Pongo por caso a Nicolas de Chamfort, autor de uno de esos libros afortunados que puedes pasarte la vida leyendo sin temor a agotarlo: Máximas, pensamientos, caracteres y anécdotas, publicado en 1795, al año siguiente de su muerte. Las páginas de ese volumen están plagadas de contradicciones. Partícipe del optimismo de la Ilustración, Chamfort considera que la razón es una suerte de panacea universal: “El pensamiento consuela de todo y lo remedia todo. Si alguna vez os hace daño, pedidle el remedio del mal que os ha hecho, y os lo dará” (máxima nº 29). Solo unas páginas más adelante, sin embargo, la fe racionalista de Chamfort se desmorona y el escritor expresa la desconfianza en ella del naciente Romanticismo: “Nuestra razón nos vuelve a veces tan infelices como nuestras pasiones; y se puede decir del hombre, cuando se halla en ese caso, que es un enfermo envenenado por su médico” (nº 46).

La razón es el bien y el mal, la enfermedad y su antídoto: ambas cosas son ciertas, y ambas son contradictorias. Chamfort considera que la felicidad empieza cuando se pierde la esperanza, porque ésta “no es más que un charlatán que nos engaña sin cesar”, y por eso él pondría en la puerta del paraíso el verso que Dante puso en la del infierno: “Abandonad toda esperanza los que entráis” (nº 93). Unas páginas atrás, no obstante, había escrito: “La naturaleza ha querido que las ilusiones fuesen para los sabios como para los locos, a fin de que los primeros no fuesen demasiado infelices por su propia sabiduría” (nº 76).

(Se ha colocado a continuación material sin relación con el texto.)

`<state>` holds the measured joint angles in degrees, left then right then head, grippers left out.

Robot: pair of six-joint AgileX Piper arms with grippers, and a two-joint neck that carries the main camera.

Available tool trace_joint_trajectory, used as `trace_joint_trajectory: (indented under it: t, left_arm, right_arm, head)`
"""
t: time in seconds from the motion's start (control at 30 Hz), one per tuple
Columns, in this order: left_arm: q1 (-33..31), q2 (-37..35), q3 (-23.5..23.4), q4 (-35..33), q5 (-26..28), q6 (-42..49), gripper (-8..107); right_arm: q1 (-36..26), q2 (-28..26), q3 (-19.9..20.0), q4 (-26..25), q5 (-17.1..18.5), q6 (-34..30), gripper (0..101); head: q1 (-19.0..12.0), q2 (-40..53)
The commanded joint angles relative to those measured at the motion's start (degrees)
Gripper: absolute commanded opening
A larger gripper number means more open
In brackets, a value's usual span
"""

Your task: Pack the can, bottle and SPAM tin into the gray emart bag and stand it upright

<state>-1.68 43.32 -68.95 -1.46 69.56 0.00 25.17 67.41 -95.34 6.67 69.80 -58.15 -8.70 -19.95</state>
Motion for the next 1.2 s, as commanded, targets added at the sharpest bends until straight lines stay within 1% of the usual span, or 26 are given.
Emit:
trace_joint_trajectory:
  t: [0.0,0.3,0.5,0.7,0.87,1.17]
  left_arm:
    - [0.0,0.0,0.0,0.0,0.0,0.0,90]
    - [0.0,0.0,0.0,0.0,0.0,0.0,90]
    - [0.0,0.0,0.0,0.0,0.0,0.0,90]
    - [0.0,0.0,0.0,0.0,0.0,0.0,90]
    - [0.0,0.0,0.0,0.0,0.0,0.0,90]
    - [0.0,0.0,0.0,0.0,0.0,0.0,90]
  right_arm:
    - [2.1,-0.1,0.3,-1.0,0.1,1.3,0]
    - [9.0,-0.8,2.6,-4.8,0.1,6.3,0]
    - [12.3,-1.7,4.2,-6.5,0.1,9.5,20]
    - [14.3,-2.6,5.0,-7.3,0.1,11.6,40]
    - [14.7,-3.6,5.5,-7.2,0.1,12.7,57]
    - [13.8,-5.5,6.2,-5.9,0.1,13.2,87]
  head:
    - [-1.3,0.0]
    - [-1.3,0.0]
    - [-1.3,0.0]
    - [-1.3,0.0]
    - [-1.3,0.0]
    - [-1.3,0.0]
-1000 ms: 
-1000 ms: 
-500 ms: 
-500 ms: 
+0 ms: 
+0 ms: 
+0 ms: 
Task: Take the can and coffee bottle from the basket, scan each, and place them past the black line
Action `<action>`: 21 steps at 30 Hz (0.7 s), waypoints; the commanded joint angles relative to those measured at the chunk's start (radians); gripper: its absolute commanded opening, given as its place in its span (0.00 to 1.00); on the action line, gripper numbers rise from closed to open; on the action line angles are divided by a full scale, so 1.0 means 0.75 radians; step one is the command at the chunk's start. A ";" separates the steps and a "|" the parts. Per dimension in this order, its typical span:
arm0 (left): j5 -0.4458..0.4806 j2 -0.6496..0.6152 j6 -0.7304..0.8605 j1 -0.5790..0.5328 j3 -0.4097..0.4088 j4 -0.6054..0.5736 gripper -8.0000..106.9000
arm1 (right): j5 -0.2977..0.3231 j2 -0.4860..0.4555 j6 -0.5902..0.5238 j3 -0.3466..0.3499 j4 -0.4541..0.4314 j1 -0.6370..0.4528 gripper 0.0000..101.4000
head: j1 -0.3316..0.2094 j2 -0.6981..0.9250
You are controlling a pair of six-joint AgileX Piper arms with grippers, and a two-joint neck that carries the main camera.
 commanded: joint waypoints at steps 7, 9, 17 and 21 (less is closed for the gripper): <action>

Perder la esperanza es encontrar la felicidad, pero es imposible la felicidad sin un atisbo de esperanza: ambas cosas son ciertas, y ambas son antitéticas. Los ejemplos podrían multiplicarse. Albert Camus, quien adoraba a Chamfort (igual que Nietzsche), sintió que, aunque nunca escribió una novela, el moralista dieciochesco tenía temperamento de novelista. Es verdad, entre otras razones, porque, desde Cervantes, la novela convirtió las verdades contradictorias en su principal herramienta de conocimiento, como si postulase que la realidad humana es esencialmente contradictoria: don Quijote está loco, pero también está cuerdo; don Quijote es un personaje cómico, pero también un personaje admirable, un héroe trágico; el Quijote mismo es un ataque a los libros de caballerías, pero también un homenaje a ellos (y el mejor que se ha escrito).

Estas y otras muchas paradojas, consustanciales al entramado del Quijote, definen una de las grandes invenciones de Cervantes: la ironía moderna. Y, al crear un artefacto literario de enorme éxito futuro cebado con esa ironía, Cervantes nos dotó de un arma de destrucción masiva del pensamiento dogmático, monista y totalizador que constituye el fundamento de todos los sistemas totalitarios y todos los fanatismos. O dicho de otro modo: gracias a Cervantes, la novela se convirtió en un poderoso, insustituible aliado de la sociedad abierta, pluralista y democrática, que no es la que suprime las contradicciones para imponer con violencia una verdad, sino la que minimiza la violencia reconociendo las verdades contradictorias.

Por supuesto, mucha gente prefiere ahorrarse contradicciones, seguir pensando que la razón es solo buena (o mala) y la esperanza solo mala (o buena). Por eso el fanatismo sigue triunfando; por eso la democracia nunca está asegurada. Nadie ha dicho que sea fácil vivir en libertad.